### About this exercise:
An exact reprint of the listing is required, with no pictures included.

◆ ◆ ◆ ◆

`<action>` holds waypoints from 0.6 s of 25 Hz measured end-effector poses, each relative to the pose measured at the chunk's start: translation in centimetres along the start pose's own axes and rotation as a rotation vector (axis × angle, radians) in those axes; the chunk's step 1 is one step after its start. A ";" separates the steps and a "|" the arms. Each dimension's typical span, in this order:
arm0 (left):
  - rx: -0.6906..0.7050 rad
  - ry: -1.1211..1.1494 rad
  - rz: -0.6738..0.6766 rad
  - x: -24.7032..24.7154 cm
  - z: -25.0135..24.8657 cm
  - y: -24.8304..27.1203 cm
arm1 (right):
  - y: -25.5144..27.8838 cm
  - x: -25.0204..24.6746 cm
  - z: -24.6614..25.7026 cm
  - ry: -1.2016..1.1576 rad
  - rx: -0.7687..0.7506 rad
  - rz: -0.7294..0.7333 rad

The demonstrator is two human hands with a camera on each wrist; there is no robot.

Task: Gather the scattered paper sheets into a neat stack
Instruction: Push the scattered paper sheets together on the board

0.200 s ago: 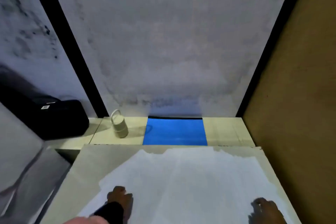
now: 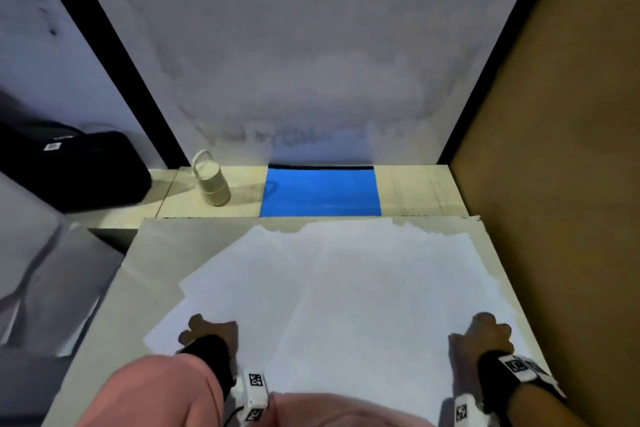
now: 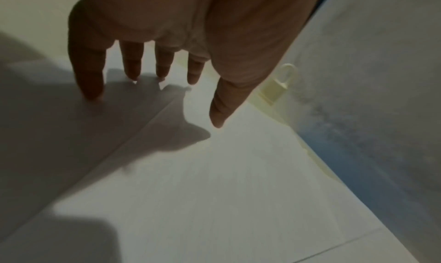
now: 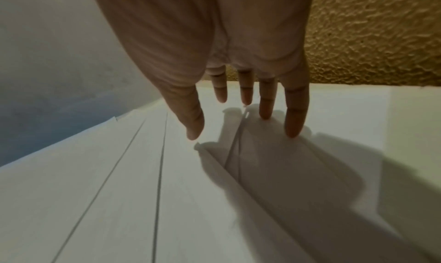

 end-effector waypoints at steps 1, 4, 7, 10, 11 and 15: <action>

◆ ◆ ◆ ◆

### Response area:
`<action>` holds waypoints from 0.6 s of 25 Hz measured end-effector poses, each relative to the pose measured at the chunk's start: translation in centimetres along the start pose's own axes and rotation as a rotation vector (axis × angle, radians) in those axes; the chunk's step 1 is one step after its start. A ";" separates the steps and a "|" the arms. Each dimension's typical span, in this order:
arm0 (left):
  - rx: -0.6906..0.7050 rad
  - ry: -1.1211..1.1494 rad
  - rz: -0.6738..0.6766 rad
  - x: -24.7032..24.7154 cm
  - z: -25.0135..24.8657 cm
  - y: -24.8304..27.1203 cm
arm1 (right):
  - y: -25.5144..27.8838 cm
  - x: -25.0204..24.6746 cm
  - z: -24.6614..25.7026 cm
  - ry: -1.2016..1.1576 rad
  - rx: -0.7687..0.7506 rad
  - rz: -0.7294..0.7333 rad

The demonstrator is two human hands with a camera on each wrist; there is no robot.

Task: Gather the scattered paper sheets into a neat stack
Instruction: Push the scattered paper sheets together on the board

0.200 s ago: 
now: 
now: 
now: 

 end-effector waypoints at steps 1, 4, 7, 10, 11 and 15: <action>

What this exercise required is now done.